Ordinary life of a Jeweler from Russia these days

Salute craftspeople, jewelers, and stargazers!
My name is Vlad Dizendorf, a jeweler in the first generation.
Nice to meet you, and let me tell you a little story about myself and the jewelry I make. I hope it turned out interesting. Happy reading!

As most people get involved in work, they didn't study, I studied psychology. Prophecy to become a teacher-psychologist didn't happen, as somewhere in the process of studying, I got a cheerful psychiatric diagnosis - mosaic schizophrenia. For all future doctors, don't worry if you have a similar situation to me. If you hurry enough to get the doctor's robe before everybody notices - it'll somehow work out well. (that's a joke, btw).
How did I get involved in jewelry making? Accidentally. One friend invited me to his small home party, where he had some scrap metal to play with on his jewelry workbench. I learned from him a little.

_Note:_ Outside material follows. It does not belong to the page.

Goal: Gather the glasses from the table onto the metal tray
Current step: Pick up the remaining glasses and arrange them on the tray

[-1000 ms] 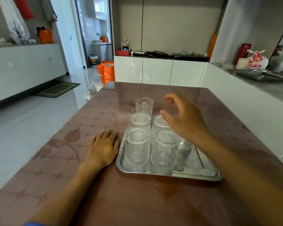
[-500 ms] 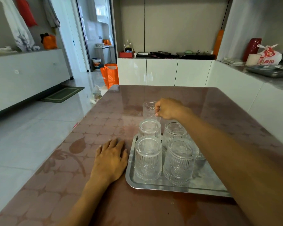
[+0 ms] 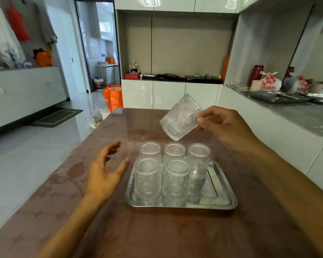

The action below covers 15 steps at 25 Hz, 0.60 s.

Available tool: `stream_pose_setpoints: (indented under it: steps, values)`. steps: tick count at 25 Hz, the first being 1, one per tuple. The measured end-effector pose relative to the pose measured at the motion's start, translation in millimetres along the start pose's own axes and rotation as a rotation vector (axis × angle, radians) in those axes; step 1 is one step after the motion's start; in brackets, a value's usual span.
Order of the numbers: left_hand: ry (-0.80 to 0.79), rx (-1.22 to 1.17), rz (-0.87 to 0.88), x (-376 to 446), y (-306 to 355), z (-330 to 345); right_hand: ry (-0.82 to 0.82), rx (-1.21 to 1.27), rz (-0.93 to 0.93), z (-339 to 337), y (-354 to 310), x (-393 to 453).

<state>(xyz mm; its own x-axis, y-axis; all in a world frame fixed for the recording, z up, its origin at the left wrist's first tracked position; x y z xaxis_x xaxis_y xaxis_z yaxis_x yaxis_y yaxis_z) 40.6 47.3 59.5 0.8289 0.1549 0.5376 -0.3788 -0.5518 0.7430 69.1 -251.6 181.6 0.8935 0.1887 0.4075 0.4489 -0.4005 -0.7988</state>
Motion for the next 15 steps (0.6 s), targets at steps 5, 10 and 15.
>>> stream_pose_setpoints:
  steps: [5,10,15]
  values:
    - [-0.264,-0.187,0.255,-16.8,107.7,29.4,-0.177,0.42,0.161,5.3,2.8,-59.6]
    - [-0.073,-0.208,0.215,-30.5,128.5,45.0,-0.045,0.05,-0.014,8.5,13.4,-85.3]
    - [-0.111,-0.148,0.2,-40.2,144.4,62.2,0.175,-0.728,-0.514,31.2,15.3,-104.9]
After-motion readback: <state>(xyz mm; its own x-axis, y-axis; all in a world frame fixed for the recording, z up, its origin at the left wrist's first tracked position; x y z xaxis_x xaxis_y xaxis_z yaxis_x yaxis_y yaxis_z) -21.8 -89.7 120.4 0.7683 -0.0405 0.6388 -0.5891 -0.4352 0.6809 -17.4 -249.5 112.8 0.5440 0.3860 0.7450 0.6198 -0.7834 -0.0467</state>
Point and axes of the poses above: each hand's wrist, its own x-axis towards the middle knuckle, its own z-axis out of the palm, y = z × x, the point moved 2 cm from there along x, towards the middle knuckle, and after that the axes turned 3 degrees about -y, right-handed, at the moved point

I liked it, got involved, and worked for several years. It takes 6-8 years of hard work before getting the idea to open your own small Dizendorf enterprise. Such open happened indeed! At first, my works were pretty simple-ish like this:

But could it be more challenging and intricate? Yes, it could and probably should! . I actively began to sell my rings and even more complicated works to Europe. Such was the start of my studio. I rented a couple rooms at an old base of scientists forgotten by everyone, where I moved all my jewelry junk. Take a look at my retro-style renovation of the place: a Soviet post-industrial cave with flowers on a window:


Things were going pretty well: new hardcore projects, growth of craftsmanship, and a queue of orders. And then something indeed bad happened last year. Somewhere in February. Somewhere in Ukraine (and both in Russia). It's not enough to say that we're still shocked by what's happening between our countries. The start of the mass tragedy led to a personal: almost all work with my clients from Russia, Europe, and the US stopped, as the war was the only interest for several months. My Etsy store got closed, and local sales were low. Thus, all the money SUDDENLY ran out. Can someone offer a nice egg in these trying times?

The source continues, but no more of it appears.